**To do**.
For every line in the listing below that contains the word "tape", add one to the tally. State the final number and nothing else.
[Information shown — start]
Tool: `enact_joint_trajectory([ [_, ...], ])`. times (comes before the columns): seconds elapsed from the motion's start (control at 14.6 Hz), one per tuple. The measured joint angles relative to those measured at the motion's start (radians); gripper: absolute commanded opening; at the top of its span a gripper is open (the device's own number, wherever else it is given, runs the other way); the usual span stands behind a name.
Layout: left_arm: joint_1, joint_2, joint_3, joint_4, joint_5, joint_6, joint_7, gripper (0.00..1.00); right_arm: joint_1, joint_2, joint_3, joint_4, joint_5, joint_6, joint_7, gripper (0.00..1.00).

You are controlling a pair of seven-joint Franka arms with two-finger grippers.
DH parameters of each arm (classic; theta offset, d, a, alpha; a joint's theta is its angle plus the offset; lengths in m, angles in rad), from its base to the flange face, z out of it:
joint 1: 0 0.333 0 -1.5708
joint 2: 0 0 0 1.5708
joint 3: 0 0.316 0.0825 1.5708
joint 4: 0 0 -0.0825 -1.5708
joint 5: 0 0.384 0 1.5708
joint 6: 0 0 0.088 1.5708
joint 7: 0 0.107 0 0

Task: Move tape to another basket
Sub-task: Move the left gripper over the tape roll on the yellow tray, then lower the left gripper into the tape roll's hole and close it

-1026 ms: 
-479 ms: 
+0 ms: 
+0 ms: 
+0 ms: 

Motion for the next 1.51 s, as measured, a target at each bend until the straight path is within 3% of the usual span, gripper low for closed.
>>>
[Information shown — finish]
**Your solution**.
2